How Do I Get Popular on YouTube Without Talent?  - nickb
http://willvideoforfood.com/2008/01/04/how-to-become-popular-on-youtube-without-any-talent-active-version/
======
pg
He can't be much of an expert on viral spread if he puts his message in a PDF.

------
Tichy
Interesting enough book, but I must admit, I was surprised at the low quality
of most of the popular videos and YouTubers he links from the "book". Are
these people making any money out of their YouTube fame? I guess with a little
dedication (produce content in regular intervals), you can still get quite far
on YouTube.

I feel reminded of "seeing faces on TV in the morning might help against
depression":
[http://www.stat.columbia.edu/~cook/movabletype/archives/2007...](http://www.stat.columbia.edu/~cook/movabletype/archives/2007/02/watching_faces.html)
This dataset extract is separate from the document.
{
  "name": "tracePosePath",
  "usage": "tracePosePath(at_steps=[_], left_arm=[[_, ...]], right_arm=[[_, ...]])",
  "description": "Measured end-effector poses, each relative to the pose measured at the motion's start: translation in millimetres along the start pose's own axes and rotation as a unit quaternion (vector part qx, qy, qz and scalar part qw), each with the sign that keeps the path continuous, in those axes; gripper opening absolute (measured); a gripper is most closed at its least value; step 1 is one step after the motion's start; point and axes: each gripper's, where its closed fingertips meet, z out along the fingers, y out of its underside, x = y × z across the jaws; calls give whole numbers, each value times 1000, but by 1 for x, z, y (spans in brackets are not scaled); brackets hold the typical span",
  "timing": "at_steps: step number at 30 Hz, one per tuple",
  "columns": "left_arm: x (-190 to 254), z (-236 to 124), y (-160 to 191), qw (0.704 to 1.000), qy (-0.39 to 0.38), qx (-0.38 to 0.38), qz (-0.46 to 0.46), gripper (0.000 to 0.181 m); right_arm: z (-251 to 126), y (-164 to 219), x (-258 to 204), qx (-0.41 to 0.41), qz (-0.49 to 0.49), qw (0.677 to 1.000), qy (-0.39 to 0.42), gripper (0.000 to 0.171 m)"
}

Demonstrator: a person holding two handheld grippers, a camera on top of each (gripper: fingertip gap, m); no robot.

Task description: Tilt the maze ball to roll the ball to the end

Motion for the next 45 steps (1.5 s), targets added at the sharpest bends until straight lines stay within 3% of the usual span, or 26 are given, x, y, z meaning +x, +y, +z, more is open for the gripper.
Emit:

Basically the guy found out that seeing talking faces in the morning lifts his
mood. Perhaps that is all there is to the YouTube blogging phenomenon: people
have a need to see talking faces, no matter what the faces actually say.

------
hhm
I'm surprised... I thought this was something very low and dumb, but the text
actually makes sense and can be useful for those wanting to promote their
projects in video. Not the best link ever, but an interesting enough link.